WHAT IS EXPECTED
For each line in the data that includes "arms", make a copy.

*** Opening DATA SHOWN ***

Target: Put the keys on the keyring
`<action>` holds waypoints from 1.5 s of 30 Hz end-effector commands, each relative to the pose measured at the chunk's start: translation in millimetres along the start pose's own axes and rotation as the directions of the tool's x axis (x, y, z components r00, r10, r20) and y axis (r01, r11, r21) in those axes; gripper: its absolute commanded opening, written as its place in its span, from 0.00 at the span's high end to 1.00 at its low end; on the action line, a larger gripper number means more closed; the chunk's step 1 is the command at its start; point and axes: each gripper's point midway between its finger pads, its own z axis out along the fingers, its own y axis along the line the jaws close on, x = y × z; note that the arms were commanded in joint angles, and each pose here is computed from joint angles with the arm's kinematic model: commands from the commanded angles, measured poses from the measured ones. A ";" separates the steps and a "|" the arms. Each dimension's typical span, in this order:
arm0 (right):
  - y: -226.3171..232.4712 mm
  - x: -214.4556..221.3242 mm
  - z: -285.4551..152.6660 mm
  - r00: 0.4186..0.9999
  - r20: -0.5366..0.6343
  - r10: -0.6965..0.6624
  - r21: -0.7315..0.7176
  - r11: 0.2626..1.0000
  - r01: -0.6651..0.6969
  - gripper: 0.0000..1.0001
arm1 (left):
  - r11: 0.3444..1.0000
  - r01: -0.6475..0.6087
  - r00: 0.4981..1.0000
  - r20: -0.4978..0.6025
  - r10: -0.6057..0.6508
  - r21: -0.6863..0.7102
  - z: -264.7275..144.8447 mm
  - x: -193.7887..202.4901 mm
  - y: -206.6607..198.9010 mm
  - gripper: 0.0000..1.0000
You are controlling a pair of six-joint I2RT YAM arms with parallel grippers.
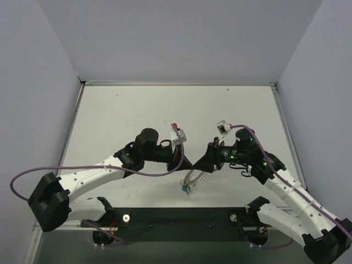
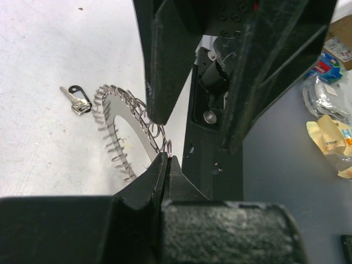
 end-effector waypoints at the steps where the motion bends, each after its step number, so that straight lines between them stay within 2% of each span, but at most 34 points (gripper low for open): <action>1: 12.1 -9.1 2.5 0.999 0.012 -0.053 -0.060 0.997 0.054 0.53 | 0.991 -0.088 0.991 0.109 0.077 0.100 -7.8 -39.4 -27.9 1.00; 11: 19.0 -2.0 6.8 0.998 -0.021 -0.067 -0.093 0.994 0.065 0.61 | 0.977 -0.071 0.981 0.191 0.032 0.203 -21.0 -56.8 -42.2 1.00; 15: 21.7 -2.0 7.2 0.997 -0.023 -0.073 -0.101 0.992 0.071 0.77 | 0.974 -0.070 0.977 0.214 0.023 0.216 -24.0 -61.5 -42.8 1.00; 16: 23.2 -1.9 7.2 0.997 -0.026 -0.075 -0.106 0.992 0.071 0.89 | 0.974 -0.068 0.976 0.215 0.020 0.217 -23.9 -62.3 -43.1 1.00; 17: 23.3 -2.0 7.6 0.997 -0.028 -0.072 -0.107 0.992 0.069 0.97 | 0.974 -0.069 0.976 0.216 0.021 0.218 -24.4 -62.6 -43.1 1.00; 18: 22.9 -1.7 8.1 0.997 -0.032 -0.071 -0.107 0.992 0.067 1.00 | 0.974 -0.070 0.976 0.218 0.022 0.216 -24.4 -63.4 -43.1 1.00; 24: 20.2 -5.3 9.4 0.995 -0.022 -0.101 -0.092 0.991 0.098 1.00 | 0.982 -0.063 0.973 0.230 0.021 0.180 -28.0 -68.9 -36.4 1.00; 26: 18.8 -7.6 8.4 0.993 -0.008 -0.118 -0.079 0.990 0.117 1.00 | 0.985 -0.065 0.970 0.241 0.025 0.162 -30.4 -71.9 -34.8 0.87; 27: 17.3 -8.3 8.3 0.991 -0.002 -0.135 -0.072 0.988 0.134 1.00 | 0.986 -0.064 0.969 0.244 0.025 0.153 -31.9 -72.5 -33.5 0.71; 29: 17.9 -11.3 6.4 0.986 0.018 -0.164 -0.068 0.984 0.165 1.00 | 0.989 -0.067 0.965 0.260 0.031 0.132 -36.1 -76.2 -30.1 0.57; 30: 17.5 -11.5 6.2 0.984 0.023 -0.178 -0.066 0.982 0.179 1.00 | 0.989 -0.067 0.964 0.263 0.031 0.129 -37.6 -77.0 -29.6 0.46; 33: 19.2 -12.8 4.6 0.976 0.043 -0.212 -0.073 0.974 0.215 1.00 | 0.989 -0.073 0.958 0.285 0.034 0.127 -44.8 -83.4 -27.6 0.41; 39: 27.2 -13.5 0.9 0.959 0.074 -0.274 -0.109 0.954 0.281 1.00 | 0.976 -0.079 0.972 0.235 0.030 0.202 -44.2 -80.5 -32.6 0.41; 45: 38.5 -23.8 -4.3 0.913 0.191 -0.361 -0.132 0.912 0.388 1.00 | 0.966 -0.079 0.984 0.173 0.036 0.247 -38.2 -72.2 -35.3 0.42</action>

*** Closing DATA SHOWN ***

ANSWER TO THIS PROBLEM
`<action>` holds waypoints from 1.5 s of 30 Hz end-effector commands, each relative to the pose measured at the chunk's start: translation in millimetres along the start pose's own axes and rotation as the directions of the tool's x axis (x, y, z components r00, r10, r20) and y axis (r01, r11, r21) in those axes; gripper: its absolute commanded opening, written as its place in its span, from 0.00 at the span's high end to 1.00 at its low end; on the action line, a larger gripper number means more closed; the chunk's step 1 is the command at its start; point and axes: each gripper's point midway between its finger pads, its own z axis out along the fingers, its own y axis along the line the jaws close on, x = y × z; note that the arms were commanded in joint angles, and each pose here is computed from joint angles with the arm's kinematic model: commands from the commanded angles, measured poses from the measured ones. A ";" separates the steps and a "|" the arms. Each dimension's typical span, in this order:
You are controlling a pair of six-joint I2RT YAM arms with parallel grippers.

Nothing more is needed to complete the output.